ILUMYA™ (tildrakizumab) is a USFDA approved innovative IL-23p19 monoclonal antibody used for the treatment of adults with moderate-to-severe plaque psoriasis who are candidates for systemic therapy or phototherapy.

Under the terms of the licensing agreement, Hikma will be responsible for the registration and commercialisation of the product in all MENA markets and Sun Pharma will be responsible for product supply. Sun Pharma is eligible for upfront and milestone payments. The term of this agreement is 15 years from first sale with two years automatic renewal periods. This agreement augments our dermatology and biotech-immunology strategy in MENA and adds an innovative biologic product to our psoriasis portfolio.

Mazen Darwazah, Hikma’s Executive Vice Chairman and President of MENA said, “We are excited to partner with Sun Pharma and bring ILUMYA™ to our patients in MENA. ILUMYA™ is the first innovative monoclonal antibody product we add to our portfolio.
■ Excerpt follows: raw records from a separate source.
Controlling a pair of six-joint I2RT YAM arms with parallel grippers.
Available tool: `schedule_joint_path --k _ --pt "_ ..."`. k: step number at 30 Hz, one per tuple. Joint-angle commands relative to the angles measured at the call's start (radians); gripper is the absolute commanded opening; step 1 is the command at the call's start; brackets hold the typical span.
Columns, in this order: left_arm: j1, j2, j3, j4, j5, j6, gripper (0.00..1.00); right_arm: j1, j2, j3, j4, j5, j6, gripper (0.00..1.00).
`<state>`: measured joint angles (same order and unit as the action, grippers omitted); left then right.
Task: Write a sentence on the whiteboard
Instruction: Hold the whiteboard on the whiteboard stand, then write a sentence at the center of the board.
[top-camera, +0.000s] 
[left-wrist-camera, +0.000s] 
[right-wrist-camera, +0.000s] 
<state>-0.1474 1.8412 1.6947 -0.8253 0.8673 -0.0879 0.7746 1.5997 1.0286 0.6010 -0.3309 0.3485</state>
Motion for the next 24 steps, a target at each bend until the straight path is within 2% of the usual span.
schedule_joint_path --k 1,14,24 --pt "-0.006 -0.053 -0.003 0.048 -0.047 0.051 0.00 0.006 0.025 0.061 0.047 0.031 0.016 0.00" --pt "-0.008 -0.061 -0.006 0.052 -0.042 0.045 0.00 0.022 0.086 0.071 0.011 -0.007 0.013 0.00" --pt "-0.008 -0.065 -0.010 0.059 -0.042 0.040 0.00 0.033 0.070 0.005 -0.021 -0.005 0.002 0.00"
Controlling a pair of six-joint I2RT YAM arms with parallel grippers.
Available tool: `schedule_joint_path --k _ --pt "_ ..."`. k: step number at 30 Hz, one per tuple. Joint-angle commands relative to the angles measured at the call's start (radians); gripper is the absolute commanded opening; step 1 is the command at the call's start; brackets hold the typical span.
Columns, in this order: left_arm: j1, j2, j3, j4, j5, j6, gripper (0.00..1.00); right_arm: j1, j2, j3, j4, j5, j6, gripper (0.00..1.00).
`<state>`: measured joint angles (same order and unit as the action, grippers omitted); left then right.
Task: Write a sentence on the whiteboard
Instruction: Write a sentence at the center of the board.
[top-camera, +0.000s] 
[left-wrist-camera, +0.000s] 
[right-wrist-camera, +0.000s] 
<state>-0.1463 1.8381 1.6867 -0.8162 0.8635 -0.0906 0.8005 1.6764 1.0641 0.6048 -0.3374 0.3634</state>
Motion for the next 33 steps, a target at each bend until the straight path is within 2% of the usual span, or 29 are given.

As a pharmaceutical company whose mission is to put ‘better health within reach everyday’, this key collaboration strengthens our biotechnology and dermatology portfolio offering a wider array of treatment choices available in the MENA region, and enables us to increase patients’ access to targeted therapies and specialty products.”

About ILUMYA™ (tildrakizumab) 

ILUMYA™ (tildrakizumab) is a humanized lgG1/k monoclonal antibody designed to selectively bind to the p19 subunit of interleukin-23 (IL-23) and inhibit its interaction with the IL-23 receptor, leading to inhibition of the release of pro-inflammatory cytokines and chemokines. ILUMYA™ is indicated for the treatment of adults with moderate-to-severe plaque psoriasis who are candidates for systemic therapy or phototherapy.

The U.S. Food and Drug Administration (USFDA) approved ILUMYA™ in 2018 based on data from the pivotal Phase-3 reSURFACE clinical development program. The Phase-3 studies (reSURFACE 1 and reSURFACE 2) were randomized, placebo-controlled, multicenter, three-part studies designed to evaluate efficacy and safety of ILUMYA™ 100 mg and 200 mg in moderate-to-severe plaque psoriasis compared to placebo and comparative drug, and to assess safety and tolerability. Researchers evaluated (Psoriasis Area Sensitivity Index or PASI 75) and Physician’s Global Assessment (PGA) response (score of 0 or 1 with ≥2 grade reduction from baseline) and incidence rates for pre-specified adverse events, including severe infections, cardiovascular events and drug-related hypersensitivities.

Both Phase-3 studies met the primary efficacy endpoints, demonstrating significant clinical improvement with ILUMYA™ 100 mg compared to placebo when measured by at least 75 percent of skin clearance (Psoriasis Area Sensitivity Index or PASI 75) and Physician’s Global Assessment (PGA) score of “clear” or “minimal” at week 12 after two doses. ILUMYA™ was well tolerated with low rates of adverse events.

ILUMYA™ has also been approved in Australia, and in Europe under the brand name ILUMETRI™.